WORK REQUEST: Set down every line below, word for word.

::::::::

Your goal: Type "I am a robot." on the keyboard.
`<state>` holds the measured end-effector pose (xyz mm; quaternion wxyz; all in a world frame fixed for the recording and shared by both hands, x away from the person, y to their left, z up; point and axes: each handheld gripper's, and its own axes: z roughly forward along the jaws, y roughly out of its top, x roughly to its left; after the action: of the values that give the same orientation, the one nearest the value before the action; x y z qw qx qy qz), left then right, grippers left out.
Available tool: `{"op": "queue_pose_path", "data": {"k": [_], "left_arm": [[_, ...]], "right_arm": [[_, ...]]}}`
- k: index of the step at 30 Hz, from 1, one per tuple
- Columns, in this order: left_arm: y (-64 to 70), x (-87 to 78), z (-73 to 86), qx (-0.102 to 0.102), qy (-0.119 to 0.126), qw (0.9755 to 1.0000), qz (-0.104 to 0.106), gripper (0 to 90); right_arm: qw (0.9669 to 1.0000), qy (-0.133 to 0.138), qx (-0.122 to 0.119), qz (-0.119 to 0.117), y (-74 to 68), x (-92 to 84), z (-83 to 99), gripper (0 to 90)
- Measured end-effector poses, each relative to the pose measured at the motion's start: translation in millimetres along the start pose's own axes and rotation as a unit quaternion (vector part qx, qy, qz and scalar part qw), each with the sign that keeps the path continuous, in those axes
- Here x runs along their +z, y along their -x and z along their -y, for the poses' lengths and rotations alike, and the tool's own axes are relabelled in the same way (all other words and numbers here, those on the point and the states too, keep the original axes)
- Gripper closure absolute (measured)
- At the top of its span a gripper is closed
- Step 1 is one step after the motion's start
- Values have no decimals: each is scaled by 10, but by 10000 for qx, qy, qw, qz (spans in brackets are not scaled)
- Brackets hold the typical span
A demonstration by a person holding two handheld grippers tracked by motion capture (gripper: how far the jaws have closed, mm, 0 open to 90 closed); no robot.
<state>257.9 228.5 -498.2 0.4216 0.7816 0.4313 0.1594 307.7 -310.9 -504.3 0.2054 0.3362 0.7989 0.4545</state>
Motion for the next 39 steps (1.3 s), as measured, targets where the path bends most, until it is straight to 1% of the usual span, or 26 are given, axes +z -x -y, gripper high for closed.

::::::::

RESULT:
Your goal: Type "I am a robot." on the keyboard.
`<state>` holds the measured end-effector pose (xyz mm; quaternion wxyz; all in a world frame fixed for the recording and shared by both hands, x away from the person, y to their left, z up; point and axes: each handheld gripper's, and its own axes: z roughly forward along the jaws, y roughly out of its top, x roughly to its left; after the action: of the values that give the same orientation, the one nearest the value before the action; x y z qw qx qy qz), left then right, grippers left out.
Available tool: `{"op": "queue_pose_path", "data": {"k": [_], "left_arm": [[_, ...]], "right_arm": [[_, ...]]}}`
- k: index of the step at 30 Hz, from 1, one per tuple
- Columns, in this order: left_arm: y (-64 to 70), x (-87 to 78), z (-73 to 86), qx (-0.102 to 0.102), qy (-0.119 to 0.126), qw (0.9755 to 1.0000), qz (-0.104 to 0.106), gripper (0 to 90); right_arm: qw (0.9669 to 1.0000), qy (-0.133 to 0.138), qx (-0.122 to 0.119), qz (-0.119 to 0.117), y (-74 to 68), x (-92 to 84), z (-83 to 99), gripper (0 to 90)
- Measured end-effector poses, each relative to the pose measured at the motion's start: translation in millimetres along the start pose's own axes and rotation as a unit quaternion (vector part qx, qy, qz and scalar part qw), each with the sign that keeps the path continuous, in those axes
- Here x runs along their +z, y along their -x and z along their -y, for the poses' lengths and rotations alike, and the tool's own axes are relabelled in the same way (all other words and numbers here, those on the point and the states too, keep the original axes)
- Gripper closure absolute (measured)
- At the top of its span a gripper is closed
- Step 1 is one step after the motion's start
- Values have no decimals: each is scaled by 10, but by 10000 for qx, qy, qw, qz (spans in brackets are not scaled)
- Brackets hold the typical span
A demonstration by a person holding two handheld grippers tracked by motion capture (gripper: how far the jaws have closed, mm, 0 open to 90 closed); no robot.
<state>257.9 228.5 -498.2 0.4216 0.7816 0.4313 0.1594 307.7 -310.9 -504.3 0.2054 0.3362 0.7989 0.4545</state>
Motion for the next 39 steps (1.3 s), as measured, targets where the path bends most, until it is straight to 1% of the usual span, or 26 are given, axes +z -x -y, gripper high for closed.

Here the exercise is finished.